#### Input material

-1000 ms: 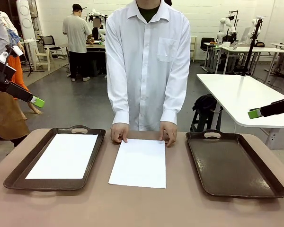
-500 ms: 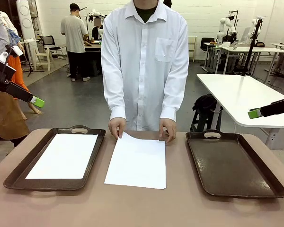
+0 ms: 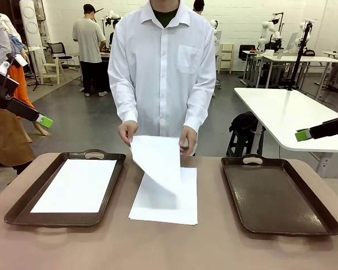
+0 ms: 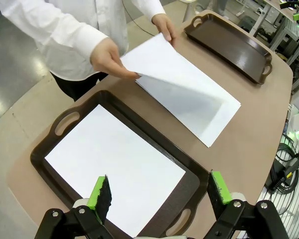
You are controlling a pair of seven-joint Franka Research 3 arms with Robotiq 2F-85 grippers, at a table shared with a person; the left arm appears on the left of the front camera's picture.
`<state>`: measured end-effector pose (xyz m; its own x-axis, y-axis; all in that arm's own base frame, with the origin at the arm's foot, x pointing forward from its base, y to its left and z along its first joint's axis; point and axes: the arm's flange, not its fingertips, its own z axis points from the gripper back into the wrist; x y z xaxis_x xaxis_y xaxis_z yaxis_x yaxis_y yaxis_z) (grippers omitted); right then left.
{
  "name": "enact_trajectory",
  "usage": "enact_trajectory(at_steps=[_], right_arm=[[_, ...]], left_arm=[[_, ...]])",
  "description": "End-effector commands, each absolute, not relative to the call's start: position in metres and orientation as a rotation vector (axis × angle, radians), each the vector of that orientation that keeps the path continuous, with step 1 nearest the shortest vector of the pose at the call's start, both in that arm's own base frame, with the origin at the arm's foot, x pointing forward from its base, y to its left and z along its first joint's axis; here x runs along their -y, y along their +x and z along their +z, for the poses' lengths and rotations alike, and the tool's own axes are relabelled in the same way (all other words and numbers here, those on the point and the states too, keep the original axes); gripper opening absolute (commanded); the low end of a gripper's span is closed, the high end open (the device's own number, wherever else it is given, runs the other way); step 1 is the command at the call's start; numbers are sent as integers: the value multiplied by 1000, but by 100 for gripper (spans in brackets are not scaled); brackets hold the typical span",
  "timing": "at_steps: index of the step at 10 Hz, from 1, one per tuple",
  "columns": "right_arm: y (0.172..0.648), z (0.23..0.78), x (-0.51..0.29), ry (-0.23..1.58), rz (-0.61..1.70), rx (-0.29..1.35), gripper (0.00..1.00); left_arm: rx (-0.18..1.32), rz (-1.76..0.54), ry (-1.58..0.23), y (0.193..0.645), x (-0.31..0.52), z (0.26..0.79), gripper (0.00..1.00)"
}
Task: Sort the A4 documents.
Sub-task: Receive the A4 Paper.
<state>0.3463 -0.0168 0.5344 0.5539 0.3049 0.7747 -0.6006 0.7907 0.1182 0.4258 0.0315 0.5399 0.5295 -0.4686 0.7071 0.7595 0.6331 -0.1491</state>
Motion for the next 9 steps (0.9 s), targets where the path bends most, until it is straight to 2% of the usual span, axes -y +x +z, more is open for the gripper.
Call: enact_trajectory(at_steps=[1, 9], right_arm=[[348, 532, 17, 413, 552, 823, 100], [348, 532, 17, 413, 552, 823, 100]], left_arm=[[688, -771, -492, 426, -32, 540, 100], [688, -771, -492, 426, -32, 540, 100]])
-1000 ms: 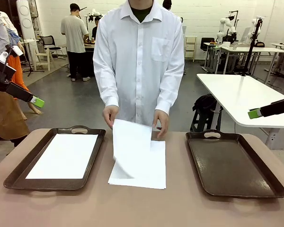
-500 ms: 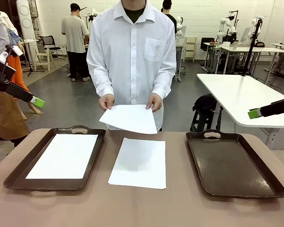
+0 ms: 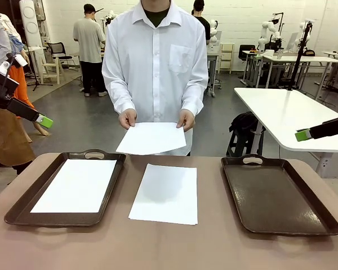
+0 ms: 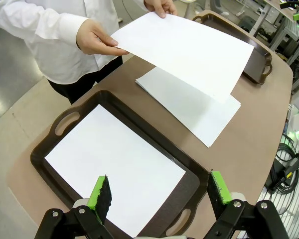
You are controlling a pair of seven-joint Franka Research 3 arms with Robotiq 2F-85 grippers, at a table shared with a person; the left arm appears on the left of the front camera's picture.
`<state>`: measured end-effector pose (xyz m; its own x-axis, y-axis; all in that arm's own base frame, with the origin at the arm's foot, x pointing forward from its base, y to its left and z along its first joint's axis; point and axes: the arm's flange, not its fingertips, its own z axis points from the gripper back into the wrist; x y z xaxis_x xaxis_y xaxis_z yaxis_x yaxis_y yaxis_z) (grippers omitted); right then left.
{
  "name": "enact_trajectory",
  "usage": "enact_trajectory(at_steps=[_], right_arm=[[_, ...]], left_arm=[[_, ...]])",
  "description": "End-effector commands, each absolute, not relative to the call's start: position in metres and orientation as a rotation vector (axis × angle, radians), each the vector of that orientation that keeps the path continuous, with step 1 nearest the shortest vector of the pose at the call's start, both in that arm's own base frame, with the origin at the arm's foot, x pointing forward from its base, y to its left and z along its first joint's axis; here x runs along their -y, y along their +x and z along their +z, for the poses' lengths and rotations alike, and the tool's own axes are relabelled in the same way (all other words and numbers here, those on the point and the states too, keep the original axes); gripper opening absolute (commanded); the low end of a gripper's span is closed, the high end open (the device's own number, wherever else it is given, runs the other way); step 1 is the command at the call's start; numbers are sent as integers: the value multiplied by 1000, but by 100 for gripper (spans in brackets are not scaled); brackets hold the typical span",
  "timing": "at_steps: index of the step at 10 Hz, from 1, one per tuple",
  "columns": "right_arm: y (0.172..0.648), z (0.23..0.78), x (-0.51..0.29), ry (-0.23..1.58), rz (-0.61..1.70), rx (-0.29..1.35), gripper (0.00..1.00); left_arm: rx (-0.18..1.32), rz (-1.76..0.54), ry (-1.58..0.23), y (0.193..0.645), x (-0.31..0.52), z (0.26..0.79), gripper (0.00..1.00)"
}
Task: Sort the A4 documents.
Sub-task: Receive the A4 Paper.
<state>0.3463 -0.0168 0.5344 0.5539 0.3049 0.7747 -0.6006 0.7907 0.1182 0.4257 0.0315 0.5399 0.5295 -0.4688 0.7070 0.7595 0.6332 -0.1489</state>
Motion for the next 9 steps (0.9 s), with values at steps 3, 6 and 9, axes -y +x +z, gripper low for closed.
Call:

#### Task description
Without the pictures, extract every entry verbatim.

#### Solution to the problem
-1000 ms: 
-500 ms: 
+0 ms: 
+0 ms: 
You are controlling a pair of seven-joint Franka Research 3 arms with Robotiq 2F-85 grippers, at a table shared with a person; the left arm appears on the left of the front camera's picture.
`<state>`: measured end-effector pose (xyz m; its own x-axis, y-axis; all in that arm's own base frame, with the origin at the arm's foot, x pointing forward from its base, y to its left and z along its first joint's axis; point and axes: the arm's flange, not its fingertips, its own z axis points from the gripper back into the wrist; x y z xaxis_x xaxis_y xaxis_z yaxis_x yaxis_y yaxis_z) (grippers omitted); right then left.
{
  "name": "enact_trajectory",
  "usage": "enact_trajectory(at_steps=[_], right_arm=[[_, ...]], left_arm=[[_, ...]])",
  "description": "End-effector commands, each absolute, not relative to the call's start: position in metres and orientation as a rotation vector (axis × angle, radians), each the vector of that orientation that keeps the path continuous, with step 1 nearest the shortest vector of the pose at the call's start, both in that arm's own base frame, with the origin at the arm's foot, x pointing forward from its base, y to its left and z along its first joint's axis; here x runs along their -y, y along their +x and z along their +z, for the poses' lengths and rotations alike, and the tool's own axes are relabelled in the same way (all other words and numbers here, those on the point and the states too, keep the original axes); gripper opening absolute (commanded); the low end of a gripper's span is closed, the high end open (the device's own number, wherever else it is given, runs the other way); step 1 is the command at the call's start; numbers are sent as integers: the value multiplied by 1000, but by 100 for gripper (spans in brackets are not scaled); brackets hold the typical span",
  "timing": "at_steps: index of the step at 10 Hz, from 1, one per tuple",
  "columns": "right_arm: y (0.172..0.648), z (0.23..0.78), x (-0.51..0.29), ry (-0.23..1.58), rz (-0.61..1.70), rx (-0.29..1.35), gripper (0.00..1.00); left_arm: rx (-0.18..1.32), rz (-1.76..0.54), ry (-1.58..0.23), y (0.193..0.645), x (-0.31..0.52), z (0.26..0.79), gripper (0.00..1.00)"
}
Task: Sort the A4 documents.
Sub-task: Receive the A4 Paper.
<state>0.3463 -0.0168 0.5344 0.5539 0.3049 0.7747 -0.6006 0.7907 0.1182 0.4258 0.0315 0.5399 0.5295 -0.4686 0.7071 0.7595 0.6331 -0.1491</state>
Motion for the next 9 steps (0.9 s), targets where the path bends most, until it is straight to 2% of the usual span, axes -y +x +z, more is open for the gripper.
Call: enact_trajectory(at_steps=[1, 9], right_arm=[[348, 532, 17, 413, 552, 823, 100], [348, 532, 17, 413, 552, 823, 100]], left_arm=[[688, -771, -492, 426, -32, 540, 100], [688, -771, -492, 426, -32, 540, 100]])
-1000 ms: 
-500 ms: 
+0 ms: 
+0 ms: 
You are controlling a pair of seven-joint Franka Research 3 arms with Robotiq 2F-85 grippers, at a table shared with a person; the left arm appears on the left of the front camera's picture.
`<state>`: measured end-effector pose (xyz m; its own x-axis, y-axis; all in that arm's own base frame, with the origin at the arm's foot, x pointing forward from its base, y to its left and z along its first joint's axis; point and axes: the arm's flange, not its fingertips, its own z axis points from the gripper back into the wrist; x y z xaxis_x xaxis_y xaxis_z yaxis_x yaxis_y yaxis_z) (grippers omitted); right then left.
{
  "name": "enact_trajectory",
  "usage": "enact_trajectory(at_steps=[_], right_arm=[[_, ...]], left_arm=[[_, ...]])",
  "description": "End-effector commands, each absolute, not relative to the call's start: position in metres and orientation as a rotation vector (axis × angle, radians), each the vector of that orientation that keeps the path continuous, with step 1 nearest the shortest vector of the pose at the call's start, both in that arm's own base frame, with the origin at the arm's foot, x pointing forward from its base, y to its left and z along its first joint's axis; here x runs along their -y, y along their +x and z along their +z, for the poses' lengths and rotations alike, and the tool's own axes are relabelled in the same way (all other words and numbers here, those on the point and the states too, keep the original axes); gripper opening absolute (commanded); the low end of a gripper's span is closed, the high end open (the device's own number, wherever else it is given, runs the other way); step 1 is the command at the call's start; numbers are sent as integers: the value multiplied by 1000, but by 100 for gripper (spans in brackets are not scaled); brackets hold the typical span",
  "timing": "at_steps: index of the step at 10 Hz, from 1, one per tuple",
  "columns": "right_arm: y (0.172..0.648), z (0.23..0.78), x (-0.51..0.29), ry (-0.23..1.58), rz (-0.61..1.70), rx (-0.29..1.35), gripper (0.00..1.00); left_arm: rx (-0.18..1.32), rz (-1.76..0.54), ry (-1.58..0.23), y (0.193..0.645), x (-0.31..0.52), z (0.26..0.79), gripper (0.00..1.00)"
}
Task: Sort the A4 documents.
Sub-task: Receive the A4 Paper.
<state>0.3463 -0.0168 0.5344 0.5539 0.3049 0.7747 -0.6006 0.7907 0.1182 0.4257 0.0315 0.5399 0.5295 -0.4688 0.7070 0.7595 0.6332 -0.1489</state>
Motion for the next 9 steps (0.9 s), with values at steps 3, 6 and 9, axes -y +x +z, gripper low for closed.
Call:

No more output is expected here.